Increasingly, studies have explored the association between the sympathetic and parasympathetic branches of the ANS as it relates to processes integral to children’s ability to regulate emotion (e.g., Beauchaine, Gatzke-Kopp, & Mead, 2007; Boyce et al., 2001; McKernan & Lucas-Thompson, 2018; Philbrook, Erath, Hinnant, & El-Sheikh, 2018). For example, Stifter et al. (1999) found that reciprocal sympathetic activation, or increases in sympathetic activity accompanied by decreases in parasympathetic activity, was associated with better ER in the preschool period. In addition, associations have been made between HPA functioning and ANS functioning in the regulation of emotion (Cole, Zahn-Waxler, Fox, Usher, & Welsh, 1996; Stansbury & Gunnar, 1994). For example, Lucas-Thompson, McKernan, and Henry (2018) found that lower baseline RSA and greater cortisol reactivity to a lab stressor was associated with fewer depressive symptoms in adolescence. However, more work is needed to better understand how HPA and cardiac systems work together in affecting children’s ability to emotionally regulate given the small literature that is inconsistent in terms of its findings.
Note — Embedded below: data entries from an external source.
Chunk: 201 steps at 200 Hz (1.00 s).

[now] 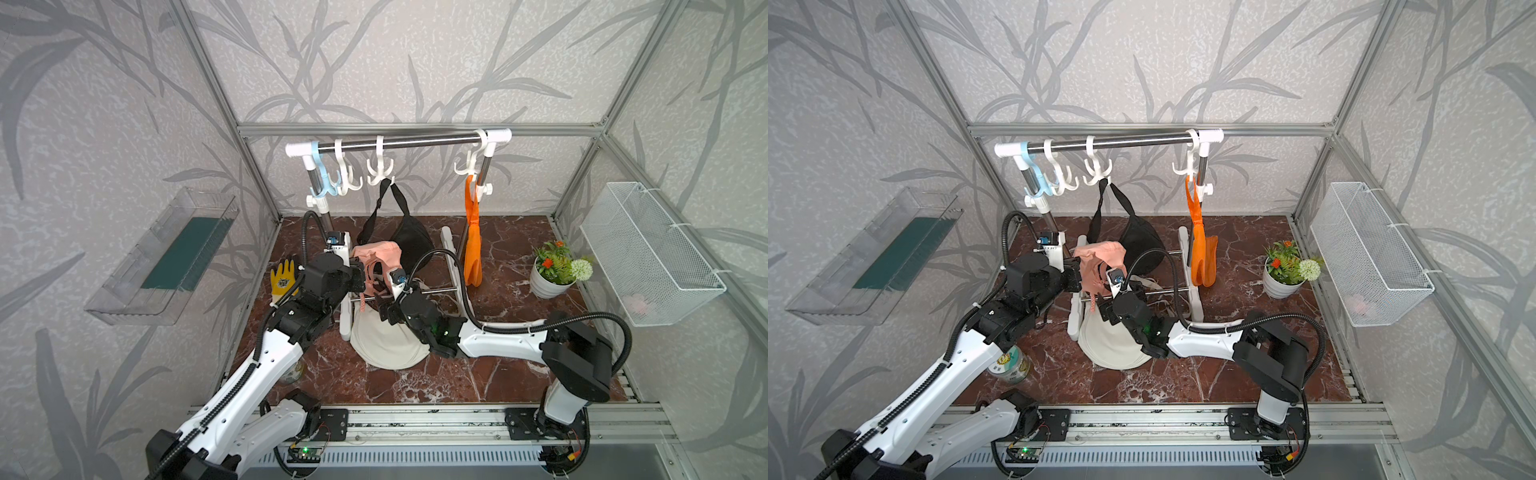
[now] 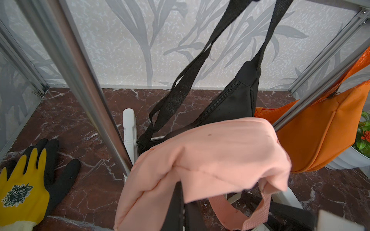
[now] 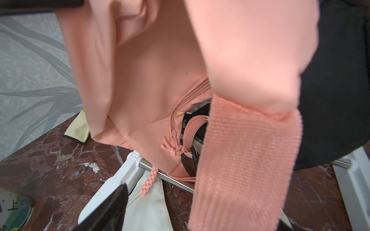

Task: Hang the bag on a hook
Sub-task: Pick up the bag from the center of the board.

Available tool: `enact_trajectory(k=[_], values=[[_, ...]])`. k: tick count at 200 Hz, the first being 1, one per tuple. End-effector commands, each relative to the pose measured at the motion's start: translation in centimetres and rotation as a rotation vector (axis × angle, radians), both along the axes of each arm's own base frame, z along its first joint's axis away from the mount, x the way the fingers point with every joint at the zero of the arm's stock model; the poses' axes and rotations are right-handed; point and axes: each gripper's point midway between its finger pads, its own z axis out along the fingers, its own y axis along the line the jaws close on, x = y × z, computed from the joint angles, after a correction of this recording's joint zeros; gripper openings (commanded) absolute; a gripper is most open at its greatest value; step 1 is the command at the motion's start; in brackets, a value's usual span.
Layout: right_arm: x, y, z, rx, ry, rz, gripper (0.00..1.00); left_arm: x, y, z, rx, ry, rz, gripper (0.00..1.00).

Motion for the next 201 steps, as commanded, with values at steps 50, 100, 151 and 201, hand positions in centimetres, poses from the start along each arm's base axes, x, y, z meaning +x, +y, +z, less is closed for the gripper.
enact_trajectory(k=[50,100,151,201], values=[[4.7,-3.8,1.4,-0.014,-0.109,-0.224,0.39,-1.3,0.6,2.1,-0.1,-0.051,0.006,0.0],[5.7,-5.8,8.0,-0.001,-0.216,-0.14,0.0,-2.4,1.8,1.3,-0.08,-0.027,0.022,0.0],[4.8,-5.4,14.8,-0.035,-0.276,0.03,0.0,-4.1,2.0,1.5,0.041,-0.019,-0.056,0.73],[2.7,-3.0,19.7,-0.072,-0.239,0.243,0.0,-7.4,-0.4,5.1,0.07,-0.187,-0.299,0.85]])
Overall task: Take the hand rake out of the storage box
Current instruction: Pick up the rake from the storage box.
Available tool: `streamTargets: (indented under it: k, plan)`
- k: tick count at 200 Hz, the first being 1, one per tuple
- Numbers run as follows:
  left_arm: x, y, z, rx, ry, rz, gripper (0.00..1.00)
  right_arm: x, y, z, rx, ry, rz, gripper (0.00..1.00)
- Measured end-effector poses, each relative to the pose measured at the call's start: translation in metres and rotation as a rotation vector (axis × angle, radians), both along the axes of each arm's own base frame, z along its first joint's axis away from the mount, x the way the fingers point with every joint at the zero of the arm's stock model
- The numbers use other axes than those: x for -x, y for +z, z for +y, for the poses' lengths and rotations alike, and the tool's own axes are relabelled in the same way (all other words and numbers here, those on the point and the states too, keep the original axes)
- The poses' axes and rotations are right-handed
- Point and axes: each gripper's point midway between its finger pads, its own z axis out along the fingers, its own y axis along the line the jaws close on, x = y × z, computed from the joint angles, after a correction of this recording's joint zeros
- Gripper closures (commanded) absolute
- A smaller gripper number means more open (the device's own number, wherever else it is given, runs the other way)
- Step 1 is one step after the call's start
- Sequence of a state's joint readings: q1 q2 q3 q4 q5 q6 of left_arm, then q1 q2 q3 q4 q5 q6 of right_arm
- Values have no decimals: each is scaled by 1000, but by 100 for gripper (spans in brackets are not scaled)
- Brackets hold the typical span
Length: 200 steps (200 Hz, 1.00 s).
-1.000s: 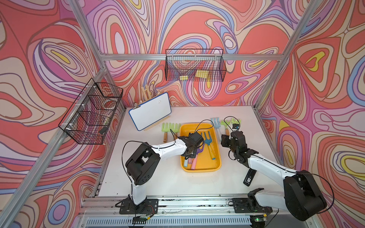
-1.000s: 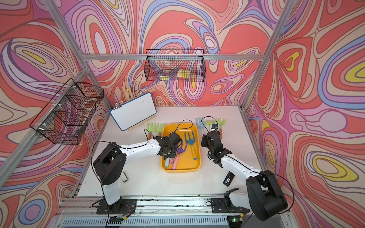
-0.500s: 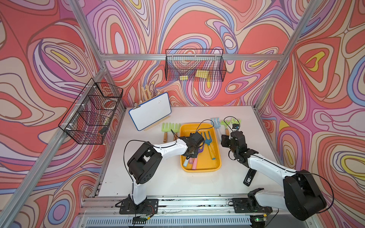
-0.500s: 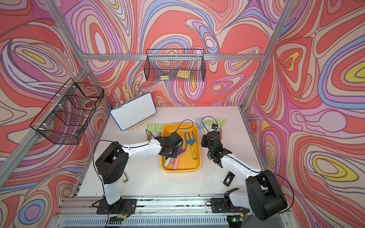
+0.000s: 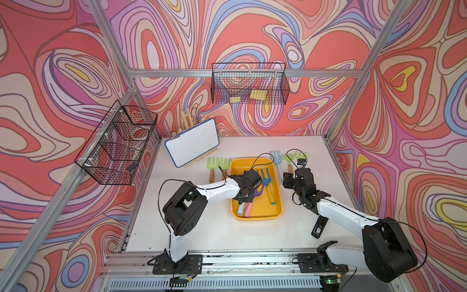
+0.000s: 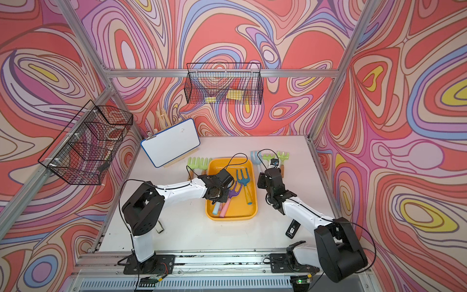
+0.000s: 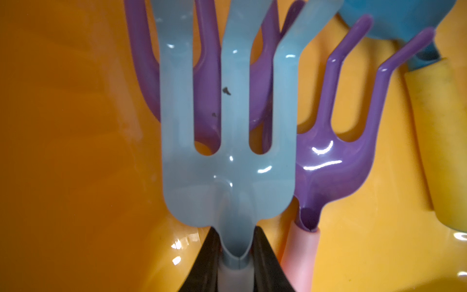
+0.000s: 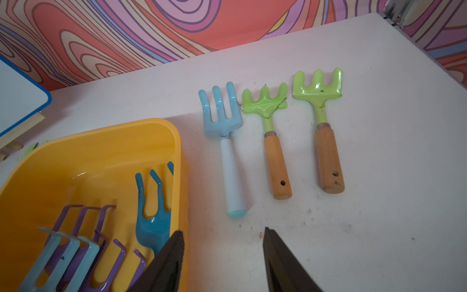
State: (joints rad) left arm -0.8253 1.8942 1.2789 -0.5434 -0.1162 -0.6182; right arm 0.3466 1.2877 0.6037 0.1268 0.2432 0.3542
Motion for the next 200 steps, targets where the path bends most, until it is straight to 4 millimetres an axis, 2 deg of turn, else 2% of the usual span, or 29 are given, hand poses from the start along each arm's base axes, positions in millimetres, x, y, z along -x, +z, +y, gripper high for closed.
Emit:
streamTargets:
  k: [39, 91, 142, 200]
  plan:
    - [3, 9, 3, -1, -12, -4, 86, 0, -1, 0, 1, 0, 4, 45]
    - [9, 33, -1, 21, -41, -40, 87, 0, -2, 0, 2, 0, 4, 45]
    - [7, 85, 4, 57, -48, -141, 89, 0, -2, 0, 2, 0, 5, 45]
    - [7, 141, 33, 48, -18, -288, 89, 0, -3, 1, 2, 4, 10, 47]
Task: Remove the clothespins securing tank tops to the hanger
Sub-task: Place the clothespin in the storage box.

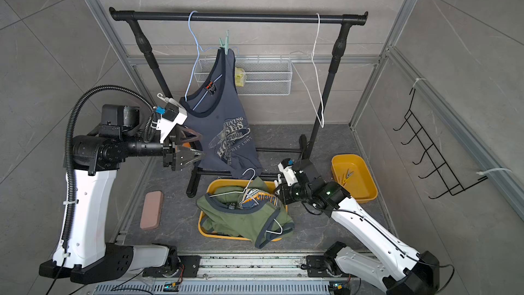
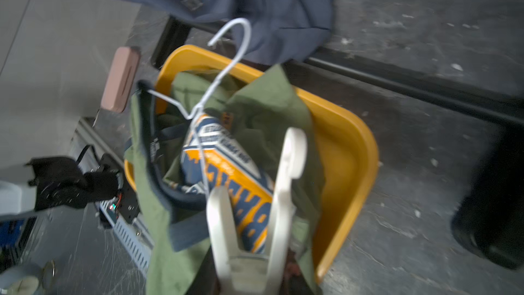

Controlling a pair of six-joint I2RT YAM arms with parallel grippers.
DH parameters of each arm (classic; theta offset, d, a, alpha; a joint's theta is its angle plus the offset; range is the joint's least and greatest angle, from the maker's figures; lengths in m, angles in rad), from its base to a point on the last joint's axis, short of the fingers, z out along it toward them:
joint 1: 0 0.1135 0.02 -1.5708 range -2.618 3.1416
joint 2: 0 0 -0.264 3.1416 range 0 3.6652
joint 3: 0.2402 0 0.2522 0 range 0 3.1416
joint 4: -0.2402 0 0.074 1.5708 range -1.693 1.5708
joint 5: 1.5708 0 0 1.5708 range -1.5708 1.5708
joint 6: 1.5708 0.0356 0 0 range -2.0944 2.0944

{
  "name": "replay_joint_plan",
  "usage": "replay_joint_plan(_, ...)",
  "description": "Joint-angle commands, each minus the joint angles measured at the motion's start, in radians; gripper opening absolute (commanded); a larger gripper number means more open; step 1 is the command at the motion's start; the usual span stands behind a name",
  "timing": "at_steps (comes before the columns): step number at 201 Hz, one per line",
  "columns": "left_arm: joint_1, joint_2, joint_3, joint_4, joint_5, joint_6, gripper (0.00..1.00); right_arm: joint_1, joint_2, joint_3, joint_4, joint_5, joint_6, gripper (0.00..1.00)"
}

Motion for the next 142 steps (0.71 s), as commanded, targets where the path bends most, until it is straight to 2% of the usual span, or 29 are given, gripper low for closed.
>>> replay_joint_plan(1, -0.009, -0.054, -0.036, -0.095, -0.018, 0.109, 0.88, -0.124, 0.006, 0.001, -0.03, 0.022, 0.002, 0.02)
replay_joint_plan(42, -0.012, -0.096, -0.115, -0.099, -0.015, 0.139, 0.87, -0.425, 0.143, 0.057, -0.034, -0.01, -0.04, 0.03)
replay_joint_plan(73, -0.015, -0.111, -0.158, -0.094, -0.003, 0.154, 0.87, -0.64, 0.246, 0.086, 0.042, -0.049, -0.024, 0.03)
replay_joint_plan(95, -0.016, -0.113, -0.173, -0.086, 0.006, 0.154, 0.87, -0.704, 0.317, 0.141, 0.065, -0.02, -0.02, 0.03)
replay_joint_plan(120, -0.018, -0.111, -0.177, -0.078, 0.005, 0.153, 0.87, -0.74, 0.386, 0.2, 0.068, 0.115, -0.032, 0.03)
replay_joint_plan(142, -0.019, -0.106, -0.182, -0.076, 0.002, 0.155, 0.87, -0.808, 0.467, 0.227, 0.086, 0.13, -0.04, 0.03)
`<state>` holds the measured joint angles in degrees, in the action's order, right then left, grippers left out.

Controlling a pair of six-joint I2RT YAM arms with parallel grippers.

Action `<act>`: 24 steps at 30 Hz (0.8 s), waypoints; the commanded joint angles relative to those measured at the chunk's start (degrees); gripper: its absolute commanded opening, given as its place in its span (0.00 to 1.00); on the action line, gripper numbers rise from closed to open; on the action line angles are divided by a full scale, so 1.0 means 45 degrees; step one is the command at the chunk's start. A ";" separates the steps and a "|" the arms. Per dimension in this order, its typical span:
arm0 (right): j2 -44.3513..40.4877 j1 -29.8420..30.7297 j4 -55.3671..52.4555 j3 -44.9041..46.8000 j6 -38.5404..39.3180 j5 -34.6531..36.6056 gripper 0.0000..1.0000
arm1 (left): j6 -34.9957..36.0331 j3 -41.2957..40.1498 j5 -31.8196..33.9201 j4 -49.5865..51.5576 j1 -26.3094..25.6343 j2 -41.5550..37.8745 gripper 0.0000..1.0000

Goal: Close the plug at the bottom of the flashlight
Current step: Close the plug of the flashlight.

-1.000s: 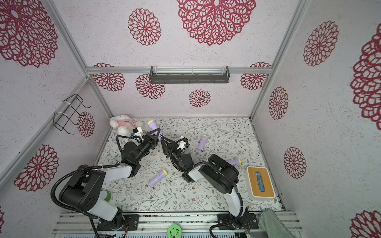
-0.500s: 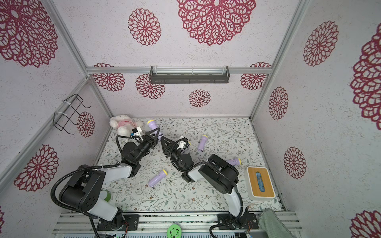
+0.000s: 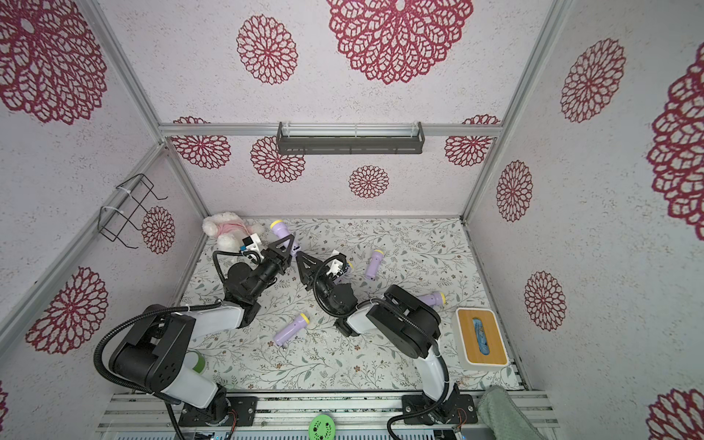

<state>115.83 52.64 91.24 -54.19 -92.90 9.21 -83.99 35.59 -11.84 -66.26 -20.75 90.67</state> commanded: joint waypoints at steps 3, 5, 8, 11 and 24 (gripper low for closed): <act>0.0022 -0.0136 0.1030 -0.0749 0.0294 -0.0190 0.28 | 0.0006 -0.0058 -0.1395 -0.0455 -0.0699 0.0004 0.00; 0.0025 -0.0165 0.0970 -0.0769 0.0276 -0.0245 0.28 | 0.0011 -0.0039 -0.1416 -0.0462 -0.0711 0.0008 0.00; 0.0031 -0.0180 0.0862 -0.0826 0.0296 -0.0344 0.28 | 0.0010 -0.0034 -0.1468 -0.0452 -0.0721 0.0007 0.00; 0.0073 -0.0188 0.0884 -0.0915 0.0294 -0.0412 0.27 | 0.0045 -0.0001 -0.1501 -0.0472 -0.0776 0.0007 0.00; 0.0214 -0.0219 0.0925 -0.1064 0.0211 -0.0426 0.29 | 0.0226 0.0071 -0.1664 -0.0450 -0.0974 -0.0072 0.00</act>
<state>116.64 52.21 91.59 -55.53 -92.60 8.19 -82.91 35.64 -10.50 -67.00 -20.86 90.67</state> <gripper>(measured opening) 0.292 0.406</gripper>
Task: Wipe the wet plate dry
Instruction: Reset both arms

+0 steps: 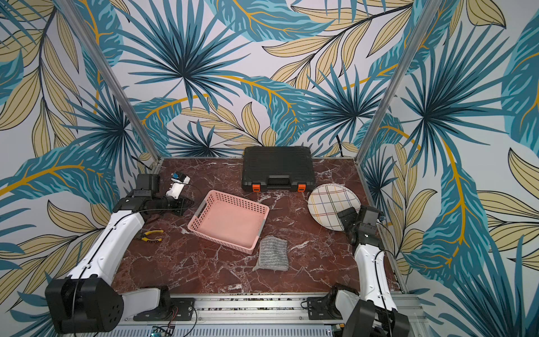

Some work has investigated how neural systems and the stress system interact during ER processes. For example, using functional magnetic resonance imaging and measures of adults’ salivary cortisol, Urry et al. (2006) found that the ability to emotionally regulate, as indexed by high levels of ventromedial prefrontal cortex activation and low levels of amygdala activation, was related to the steepest diurnal cortisol slopes. These results suggest that the circuitry involved in prefrontal cortex and amygdala functioning enables effective regulation of negative emotion and is associated with the regulation of endocrine activity, which is important for mental and physical health and adjustment.
Conclusions
We view emotion dysregulation as fundamentally a consequence of disruptions to the normative acquisition of ER skills, or the inability of such skills to be activated under certain conditions. Thus, although most children acquire ER and other regulatory skills in childhood, there are clear individual differences in both the ability and the readiness of some child to enact them successfully when needed. The goal of our research has been to understand the sources of individual differences that lead children to patterns of dysregulation underlying externalizing problems in childhood and that place them at increased risk for more serious psychopathology, some forms of which increase the likelihood of school dropout, substance use, and criminality. We take an integrated view of both ER, and thus view it as part of a larger system of self-regulation, and adaptive behavior, which we argue consists of both mental and physical well-being. The reciprocal relationship that clearly exists between mental and physical health, and the stability of these problems once they become established, underscores the need to enhance our understanding of the multiple pathways to emotional functioning that begin in very early development.